2024-04-14 06:09:55 | 映画の感想(か行)
 (原題:QUARTET )81年イギリス=フランス合作。ジェイムズ・アイヴォリィ監督特有の屈折したデカダンスが、洗練されたタッチで綴られた快作だ。磨き抜かれたエクステリアはもとより、当時の英仏の手練れを集めたキャストの充実ぶりには感服するしかない。なお、どういうわけか日本公開は88年にズレ込んだのだが、その裏事情は不明である。

 1927年、アールデコ時代のパリ。コーラスガールのマリアは夫のステファンと充実した生活を送っていたが、彼が盗品の美術品を所有していたため逮捕される。路頭に迷うことになったい彼女は、芸術家のパトロンである資産家のH・J・ハイドラーとその妻ロイスと知り合い、彼らの家で暮らすようになる。



 ところがこの夫婦はマリアを性生活のアクセントとしか思っておらず、彼女を幽閉同然に引き込んでいるだけだった。やがてステファンは釈放されるが、同時に国外追放処分になる。マリアは再び夫と幕らすために、H・Jのもとを出て行くことを考える。ジーン・リースによる半自伝的な小説の映画化だ。

 マリアの味わう息苦しさが観る者に迫ってくるのだが、彼女が閉じ込められているハイドラーの家は、ジェイムズ・アイヴォリィの映画ではお馴染みの豪奢な美で溢れている。だが、外界に通じる窓は示されずに部屋の中を照らすのは人工的な光だけだ。この退廃的な雰囲気が実に良い。

 ただ他のアイヴォリィの作品と異なるのは、囲われているのが能動的なキャラクターである点だ。しかも、マリアを演じているのがイザベル・アジャーニで、まさに弾け飛んだような個性の持ち主である。ところがここでは、彼女が斯様な存在であるからこそ、この不条理な出口無しの設定がより一層生きてくるという、設定の妙を醸し出している。

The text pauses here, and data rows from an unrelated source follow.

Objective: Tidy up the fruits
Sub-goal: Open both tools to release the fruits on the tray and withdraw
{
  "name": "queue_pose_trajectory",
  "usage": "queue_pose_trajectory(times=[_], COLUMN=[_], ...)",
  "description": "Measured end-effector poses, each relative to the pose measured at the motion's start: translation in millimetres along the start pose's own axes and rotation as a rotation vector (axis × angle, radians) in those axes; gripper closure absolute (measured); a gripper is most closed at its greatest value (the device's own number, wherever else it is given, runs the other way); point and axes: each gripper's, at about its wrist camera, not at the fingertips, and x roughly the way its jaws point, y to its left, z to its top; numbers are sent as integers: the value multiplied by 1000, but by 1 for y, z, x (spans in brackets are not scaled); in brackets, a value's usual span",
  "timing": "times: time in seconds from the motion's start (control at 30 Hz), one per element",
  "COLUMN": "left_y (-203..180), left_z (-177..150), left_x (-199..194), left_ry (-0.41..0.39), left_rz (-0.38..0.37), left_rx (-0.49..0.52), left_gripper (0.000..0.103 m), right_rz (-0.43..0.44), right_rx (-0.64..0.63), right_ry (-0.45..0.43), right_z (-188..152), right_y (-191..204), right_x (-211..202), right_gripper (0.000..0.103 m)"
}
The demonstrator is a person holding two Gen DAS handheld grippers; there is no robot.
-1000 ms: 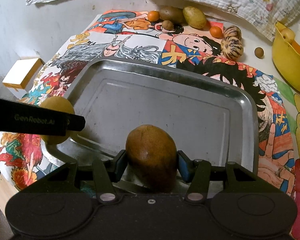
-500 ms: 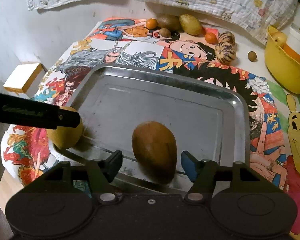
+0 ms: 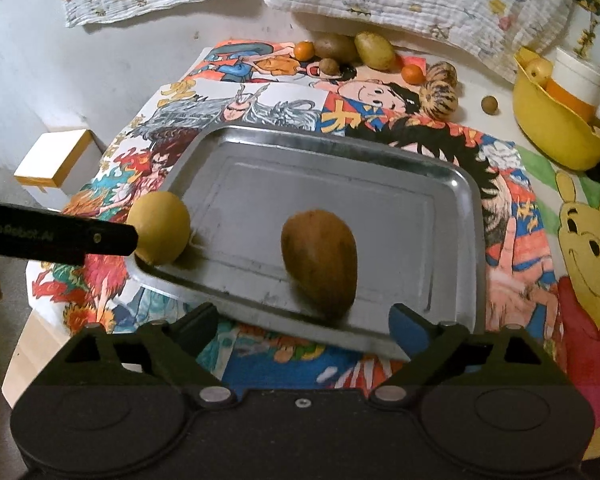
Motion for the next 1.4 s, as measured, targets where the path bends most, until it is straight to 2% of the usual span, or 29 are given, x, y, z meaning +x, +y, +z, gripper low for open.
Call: queue_pose_trajectory(times=[0.27, 0.4, 0.6, 0.83, 1.13, 1.4], left_y=[-1, 1, 1, -1, 1, -6], left_z=[-27, -38, -43, -43, -21, 21], left_x=[-6, -10, -15, -10, 3, 9], left_ry=[37, 27, -8, 0, 17, -2], left_rz=[33, 52, 69, 92, 140, 155], left_rx=[56, 70, 102, 144, 142, 138], left_gripper=[1, 1, 1, 1, 1, 1], right_rz=[-18, -41, -101, -148, -167, -142], right_rx=[28, 55, 86, 142, 172, 167], right_ry=[37, 33, 23, 28, 12, -18], right_z=[-18, -24, -30, -33, -16, 24], right_y=[1, -2, -9, -26, -49, -71], right_x=[-7, -10, -16, -16, -7, 7], right_gripper=[3, 1, 1, 1, 1, 1])
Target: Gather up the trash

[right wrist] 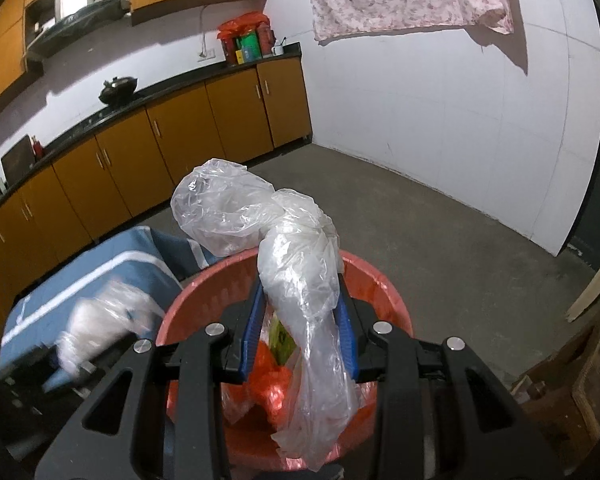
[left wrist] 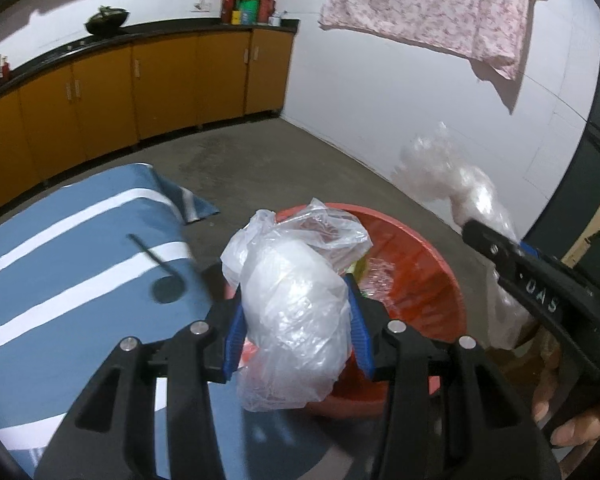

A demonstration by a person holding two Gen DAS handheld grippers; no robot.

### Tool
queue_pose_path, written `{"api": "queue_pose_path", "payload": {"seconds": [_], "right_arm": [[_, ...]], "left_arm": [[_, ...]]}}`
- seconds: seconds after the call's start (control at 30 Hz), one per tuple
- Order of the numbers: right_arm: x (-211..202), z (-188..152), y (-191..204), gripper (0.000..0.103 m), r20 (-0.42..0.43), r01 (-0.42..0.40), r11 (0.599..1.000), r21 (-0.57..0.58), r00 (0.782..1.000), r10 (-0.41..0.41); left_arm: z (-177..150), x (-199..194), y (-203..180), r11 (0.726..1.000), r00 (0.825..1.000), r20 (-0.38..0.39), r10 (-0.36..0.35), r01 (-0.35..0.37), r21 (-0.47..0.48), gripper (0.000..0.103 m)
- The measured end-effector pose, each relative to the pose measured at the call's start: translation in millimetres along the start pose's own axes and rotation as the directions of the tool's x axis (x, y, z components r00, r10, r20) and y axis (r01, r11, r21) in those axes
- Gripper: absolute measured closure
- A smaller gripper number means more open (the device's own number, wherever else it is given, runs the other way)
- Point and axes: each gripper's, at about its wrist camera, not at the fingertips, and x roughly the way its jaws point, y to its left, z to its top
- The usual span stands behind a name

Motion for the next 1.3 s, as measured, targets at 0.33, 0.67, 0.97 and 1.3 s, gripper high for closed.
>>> {"api": "queue_pose_path", "payload": {"seconds": [0.33,0.67,0.97,1.3], "right_arm": [[-3.1,4.0,-11.8,0.040,0.031,-0.040,0.998,0.041,0.999,0.038],[-73.1,-25.0,1.6,0.002,0.238,0.049,0.996,-0.081,0.971,-0.029],[-134.0,-66.8,33.1,0.002,0.234,0.042,0.982,-0.185,0.972,0.003],[-168.2,-101.4,56.2,0.002,0.179,0.017,0.979,-0.202,0.984,0.020]], "left_arm": [[-3.5,27.7,0.4,1.000,0.999,-0.036,-0.019,0.019,-0.002,0.038],[-25.0,-37.5,38.6,0.994,0.990,0.085,0.113,-0.112,-0.016,0.007],[-72.1,-151.9,66.4,0.955,0.928,0.227,0.296,-0.294,-0.043,0.004],[-127.5,-226.5,80.3,0.910,0.879,0.236,0.414,-0.393,-0.132,0.004]]}}
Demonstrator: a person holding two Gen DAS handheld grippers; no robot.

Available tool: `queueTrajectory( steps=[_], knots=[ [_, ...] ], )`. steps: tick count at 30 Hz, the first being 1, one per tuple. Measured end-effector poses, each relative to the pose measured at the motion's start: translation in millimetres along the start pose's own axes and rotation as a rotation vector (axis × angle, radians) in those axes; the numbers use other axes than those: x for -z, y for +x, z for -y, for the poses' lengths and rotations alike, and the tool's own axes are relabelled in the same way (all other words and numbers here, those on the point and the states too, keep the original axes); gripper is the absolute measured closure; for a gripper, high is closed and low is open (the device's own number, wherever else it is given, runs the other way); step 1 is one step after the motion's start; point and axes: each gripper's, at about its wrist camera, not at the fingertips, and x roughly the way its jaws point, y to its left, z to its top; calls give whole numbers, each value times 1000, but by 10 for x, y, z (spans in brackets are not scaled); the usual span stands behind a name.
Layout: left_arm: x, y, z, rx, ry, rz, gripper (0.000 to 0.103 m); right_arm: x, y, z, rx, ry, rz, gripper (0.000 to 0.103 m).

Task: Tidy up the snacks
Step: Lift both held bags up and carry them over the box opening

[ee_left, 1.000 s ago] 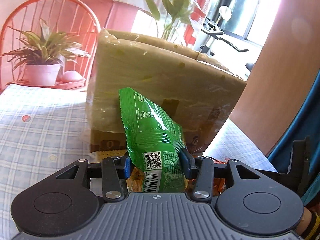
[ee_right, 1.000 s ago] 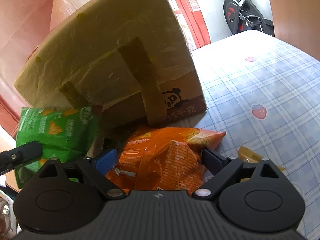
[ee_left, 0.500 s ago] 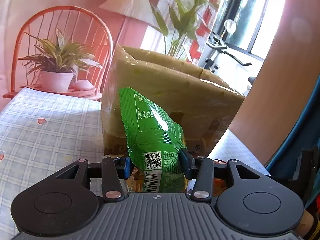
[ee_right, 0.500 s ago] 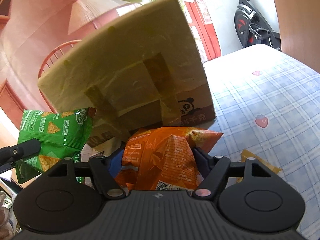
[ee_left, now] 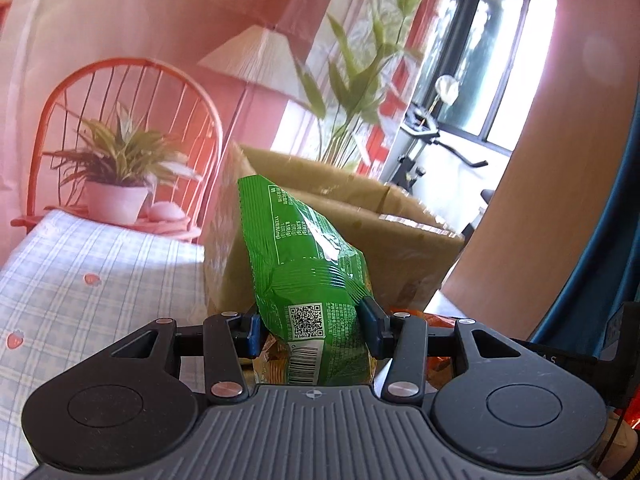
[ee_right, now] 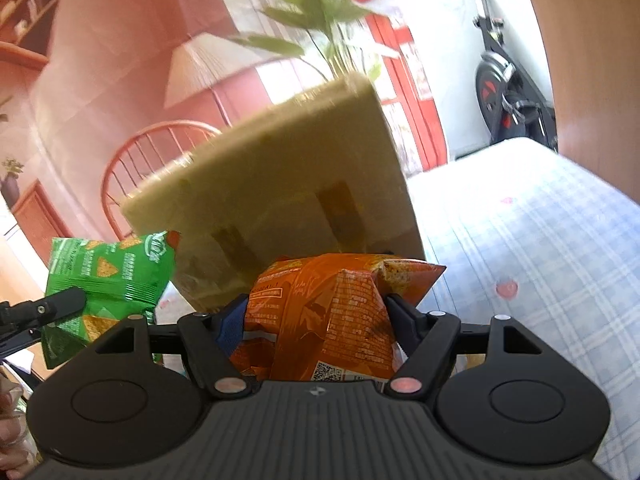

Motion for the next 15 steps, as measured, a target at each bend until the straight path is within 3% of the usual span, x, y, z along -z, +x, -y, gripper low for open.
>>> queueTrajectory(
  steps=[15],
  knots=[
    [-593,-150,264,35,83,108,54,-538,-401,-373,-119,-90,156,29]
  ],
)
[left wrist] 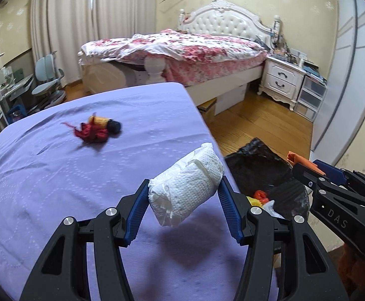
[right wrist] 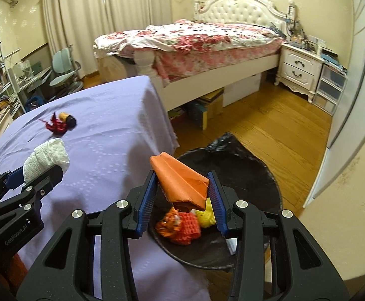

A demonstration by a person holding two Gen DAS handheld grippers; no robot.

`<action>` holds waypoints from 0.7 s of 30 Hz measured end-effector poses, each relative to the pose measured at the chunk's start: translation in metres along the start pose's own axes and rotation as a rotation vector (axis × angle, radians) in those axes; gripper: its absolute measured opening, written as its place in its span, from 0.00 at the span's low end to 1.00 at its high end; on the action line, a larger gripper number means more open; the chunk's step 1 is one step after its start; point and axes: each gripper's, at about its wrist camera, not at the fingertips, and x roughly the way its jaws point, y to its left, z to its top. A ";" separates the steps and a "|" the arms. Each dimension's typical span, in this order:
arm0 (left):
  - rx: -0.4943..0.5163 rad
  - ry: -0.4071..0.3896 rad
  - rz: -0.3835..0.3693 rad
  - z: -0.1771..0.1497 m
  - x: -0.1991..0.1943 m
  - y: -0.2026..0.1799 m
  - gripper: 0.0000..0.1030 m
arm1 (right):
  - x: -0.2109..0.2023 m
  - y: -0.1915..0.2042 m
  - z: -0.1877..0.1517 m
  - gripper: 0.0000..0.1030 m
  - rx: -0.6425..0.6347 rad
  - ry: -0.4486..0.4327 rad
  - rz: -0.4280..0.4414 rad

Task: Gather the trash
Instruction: 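Carry the towel and orange cloth over the black bin and open both tools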

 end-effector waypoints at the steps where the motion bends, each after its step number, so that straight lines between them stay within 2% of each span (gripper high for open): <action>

 アイヴォリィの演出は冴え渡り、並の作家がやれば底の浅いナンセンス劇になったところを、精緻なエクステリアにより上質な作品に高められている。アジャーニの演技はさすがだ。彼女は本作により第34回カンヌ映画祭で女優賞を獲得している。アラン・ベイツとマギー・スミスのハイドラー夫妻も舌を巻くほどの変態ぶりで(笑)、観ていて飽きることが無い。アンソニー・ヒギンズやヴィルジニー・テヴネといった顔ぶれも万全だ。